When MODG council meets for the first time after last weekend’s municipal election, familiar faces will be seated around the table. Only four of the eight councillors in the MODG faced elections: Miles MacDonald, Sheila Pelly, Ricky McLaren and Fin Armsworthy. All of whom won their seats. All other councillors held their seats by acclamation.
In some district races the vote was close. Pelly took the District 2 council seat over her sole opponent Mary Desmond by one vote. Pelly said she was pleased with the election results and identified housing and jobs as challenges in her district. “The need for this community is affordable housing. The African Nova Scotian communities have declined in population but it is mostly due to housing. There are many that have come home but there is no place to live; that has been on my agenda for a long time.
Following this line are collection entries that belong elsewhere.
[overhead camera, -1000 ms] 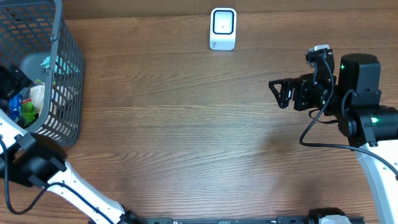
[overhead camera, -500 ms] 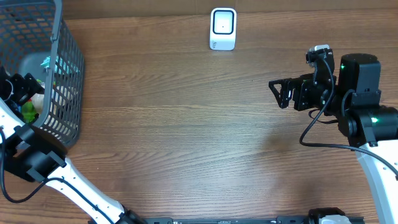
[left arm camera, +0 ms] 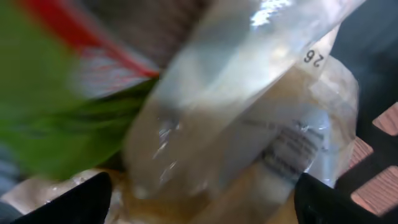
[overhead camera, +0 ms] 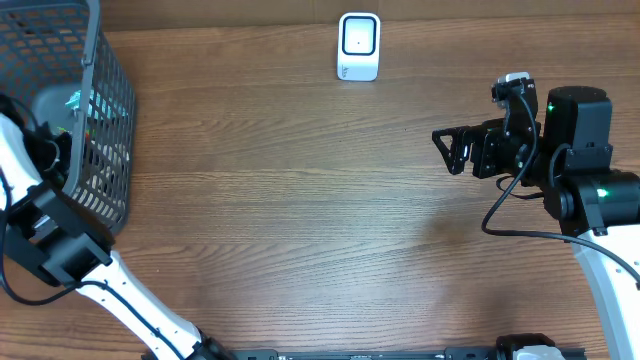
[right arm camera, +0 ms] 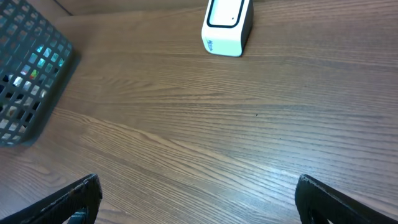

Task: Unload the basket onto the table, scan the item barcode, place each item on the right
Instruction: 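Reach the left gripper into the grey basket and grasp the beige bag, then carry the beige bag to the scanner and release it on the table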

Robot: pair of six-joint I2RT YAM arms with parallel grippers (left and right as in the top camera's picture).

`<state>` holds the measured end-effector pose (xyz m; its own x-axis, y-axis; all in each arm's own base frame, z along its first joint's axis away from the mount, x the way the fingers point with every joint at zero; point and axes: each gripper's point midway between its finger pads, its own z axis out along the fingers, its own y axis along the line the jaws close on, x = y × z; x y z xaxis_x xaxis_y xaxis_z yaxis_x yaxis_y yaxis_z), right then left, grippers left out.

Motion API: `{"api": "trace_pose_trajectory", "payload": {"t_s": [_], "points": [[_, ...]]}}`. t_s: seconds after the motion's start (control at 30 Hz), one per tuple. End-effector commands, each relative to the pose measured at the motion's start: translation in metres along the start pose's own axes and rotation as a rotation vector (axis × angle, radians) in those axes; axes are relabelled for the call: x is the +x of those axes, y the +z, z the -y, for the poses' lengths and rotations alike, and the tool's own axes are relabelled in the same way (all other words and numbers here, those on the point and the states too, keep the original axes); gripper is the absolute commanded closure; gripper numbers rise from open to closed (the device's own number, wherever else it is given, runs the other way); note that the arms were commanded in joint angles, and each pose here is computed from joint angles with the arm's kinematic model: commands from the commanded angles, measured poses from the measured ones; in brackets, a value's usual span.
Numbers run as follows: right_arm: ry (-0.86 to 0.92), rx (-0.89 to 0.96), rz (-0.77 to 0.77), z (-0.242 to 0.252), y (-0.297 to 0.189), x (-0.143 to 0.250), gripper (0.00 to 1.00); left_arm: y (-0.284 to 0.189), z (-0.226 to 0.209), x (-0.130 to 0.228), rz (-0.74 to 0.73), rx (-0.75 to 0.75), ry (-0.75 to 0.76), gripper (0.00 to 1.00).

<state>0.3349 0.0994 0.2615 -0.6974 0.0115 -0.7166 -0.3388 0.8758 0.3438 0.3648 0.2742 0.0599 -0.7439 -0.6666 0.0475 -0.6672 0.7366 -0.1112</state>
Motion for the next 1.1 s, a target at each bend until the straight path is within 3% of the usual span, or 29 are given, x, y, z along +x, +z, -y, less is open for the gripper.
{"api": "trace_pose_trajectory", "payload": {"t_s": [0.0,0.17,0.43,0.7,0.9,1.07], "points": [[-0.022,-0.014,0.021,-0.006,-0.003,-0.009,0.00,0.028,0.002,0.014,-0.070,-0.041,0.038,0.32],[-0.026,-0.015,0.028,-0.006,-0.004,-0.010,0.00,0.027,0.002,0.016,-0.078,-0.042,0.020,0.95],[-0.030,-0.016,0.037,-0.006,-0.004,-0.013,0.00,-0.023,0.008,0.008,-0.021,-0.038,0.019,0.96],[-0.026,-0.016,0.037,-0.006,-0.004,-0.013,0.00,-0.141,0.033,-0.011,0.275,0.039,0.045,0.96],[-0.029,-0.016,0.043,-0.007,-0.004,-0.014,0.00,-0.246,0.052,0.018,0.542,0.076,0.089,0.96],[-0.030,-0.006,0.055,-0.003,-0.005,-0.017,0.00,-0.325,0.063,0.070,0.733,0.121,0.121,0.96]]}}
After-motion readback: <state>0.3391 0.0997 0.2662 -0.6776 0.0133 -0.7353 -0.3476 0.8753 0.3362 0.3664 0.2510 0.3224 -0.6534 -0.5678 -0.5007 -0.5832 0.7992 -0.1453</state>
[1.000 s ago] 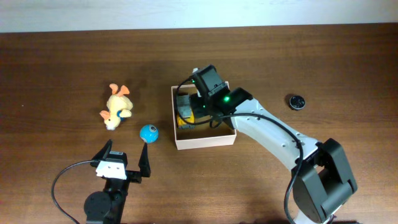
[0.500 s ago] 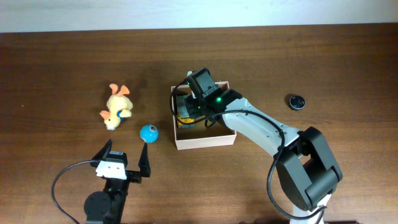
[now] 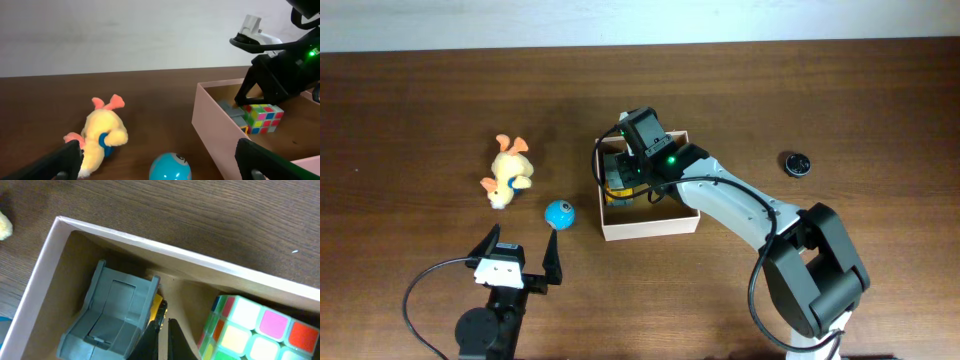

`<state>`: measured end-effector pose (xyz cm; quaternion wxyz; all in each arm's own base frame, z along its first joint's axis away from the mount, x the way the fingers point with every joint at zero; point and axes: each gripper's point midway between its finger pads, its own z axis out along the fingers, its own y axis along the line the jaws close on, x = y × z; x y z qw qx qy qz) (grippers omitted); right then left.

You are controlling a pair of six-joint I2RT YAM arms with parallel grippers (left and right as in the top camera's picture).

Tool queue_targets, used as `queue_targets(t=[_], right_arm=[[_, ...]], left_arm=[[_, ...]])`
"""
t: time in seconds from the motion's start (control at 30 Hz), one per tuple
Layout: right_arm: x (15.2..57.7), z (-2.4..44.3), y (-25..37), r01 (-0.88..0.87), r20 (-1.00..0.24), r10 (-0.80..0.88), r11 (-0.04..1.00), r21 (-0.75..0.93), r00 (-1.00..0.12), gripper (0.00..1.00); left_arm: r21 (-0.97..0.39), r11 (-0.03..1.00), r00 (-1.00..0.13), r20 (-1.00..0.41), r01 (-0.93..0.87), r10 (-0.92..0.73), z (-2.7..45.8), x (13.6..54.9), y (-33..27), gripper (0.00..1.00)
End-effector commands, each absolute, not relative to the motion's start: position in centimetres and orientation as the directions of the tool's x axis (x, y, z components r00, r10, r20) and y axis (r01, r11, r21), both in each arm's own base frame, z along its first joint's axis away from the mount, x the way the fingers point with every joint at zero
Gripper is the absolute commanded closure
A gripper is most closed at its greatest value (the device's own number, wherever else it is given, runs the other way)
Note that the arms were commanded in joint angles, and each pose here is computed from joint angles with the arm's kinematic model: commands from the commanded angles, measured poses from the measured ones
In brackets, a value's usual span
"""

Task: Pack container
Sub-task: 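Lower the Rubik's cube into the box's right side with the right gripper, then open the right gripper, release the cube, and lift out of the box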

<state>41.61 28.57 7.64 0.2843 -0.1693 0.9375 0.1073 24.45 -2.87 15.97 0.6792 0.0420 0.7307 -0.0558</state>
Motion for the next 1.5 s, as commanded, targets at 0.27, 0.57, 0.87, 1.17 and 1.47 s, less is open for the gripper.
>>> queue_targets(t=[0.27, 0.57, 0.87, 1.17, 1.47], right_arm=[[42.5, 6.1, 27.8, -0.344, -0.565, -0.264, 0.938, 0.039, -0.782, 0.96], [42.7, 4.9, 26.3, -0.303, -0.543, -0.275, 0.952, -0.041, -0.793, 0.96], [43.0, 3.9, 24.3, -0.269, -0.508, -0.263, 0.961, -0.063, -0.82, 0.96], [43.4, 4.0, 23.6, -0.253, -0.51, -0.251, 0.965, -0.066, -0.823, 0.96], [44.1, 4.4, 24.1, -0.254, -0.543, -0.243, 0.966, -0.055, -0.804, 0.95]], left_arm=[[-0.009, 0.99, -0.069, -0.998, 0.141, 0.0, 15.9, 24.4, -2.9, 0.01], [-0.009, 0.99, -0.069, -0.998, 0.141, 0.0, 15.9, 24.4, -2.9, 0.01], [-0.009, 0.99, -0.069, -0.998, 0.141, 0.0, 15.9, 24.4, -2.9, 0.01], [-0.009, 0.99, -0.069, -0.998, 0.141, 0.0, 15.9, 24.4, -2.9, 0.01], [-0.009, 0.99, -0.069, -0.998, 0.141, 0.0, 15.9, 24.4, -2.9, 0.01]])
“And of course jobs for young people who are looking for work...There are lots of things in the community we can do. I think that in the next four years I can pull something off,” said Pelly, who has held the District 2 seat since 2004.
Incumbent Miles MacDonald won the District 1 seat. He told The Journal on Sunday, “I am very pleased with the result and looking forward to getting back to the council table.”
When asked what challenges he foresaw in the coming four years MacDonald stated, “I think we just want to continue on the path that we are on. We certainly want to see something happen with the projects that will bring jobs...If we can continue with the team work around the table we should continue to move in a positive direction.”
One of the most closely watched races in the MODG was the race for District 8 where incumbent Fin Armsworthy faced two challengers. He won the seat handily garnering more votes than his two opponents combined. “I am very happy to be able to represent District 8, the former town of Canso and the Tickle. There was a good turn out at the polls and I have a good mandate.”
Looking to the future Armsworthy said the challenges are the same as the ones the area has faced for the past four years: employment and taxes.
Armsworthy would like to see District 8 get some tax relief and bring district taxes in line with other areas in the MODG.
Speaking of jobs, Armsworthy is hopeful that the Vulcan quarry project in Black Point will bring much needed employment to the area. “If Vulcan comes on we may get some more people, start to bring back some jobs and get some families to stay here.”
Armsworthy credits his election team with the success of his campaign, “We were working every week to make sure the vote got out.”
Ricky McLaren also handily won his District 7 seat, taking just over 90 per cent of all votes cast. He said he was very pleased with the support he was given by the voters and would work hard on their behalf whether they voted for him or not.
McLaren sees the biggest challenge facing his District and the MODG as a whole as attracting industry. “It gives the municipality a good tax base...We are going to need it with Sable winding down. If you get industries in here and provide work it will bring some people home too.”
Road conditions were also a concern in McLaren’s district but highway infrastructure is not under the purview of municipalities. Be that as it may, McLaren said he would work through council to lobby the provincial government to work on highway infrastructure. “Everybody in Nova Scotia deserves a good road.”
In the adjoining district, the Municipality of the District of St. Mary’s, a few new faces will be taking a seat at the council table later this month. Councillors David Clark and Kevin Pye did not reoffer. Their vacant seats attracted several nominees and were won by Rennie Beaver (District 3/5) and Beulah Malloy (District 4).
Councillors Debbie Findlay and Everett Baker also faced election contests and won their respective seats. All other council seats were uncontested.
St. Mary’s Warden Michael Mosher said of the election, “We welcome two new councillors at the table and we look forward to working with them over the next four years.”
He added, “We’re thankful to have participation in the election process. The fact that they (voters and nominees) participated is very important in the democratic process...Everyone should always go out and vote.”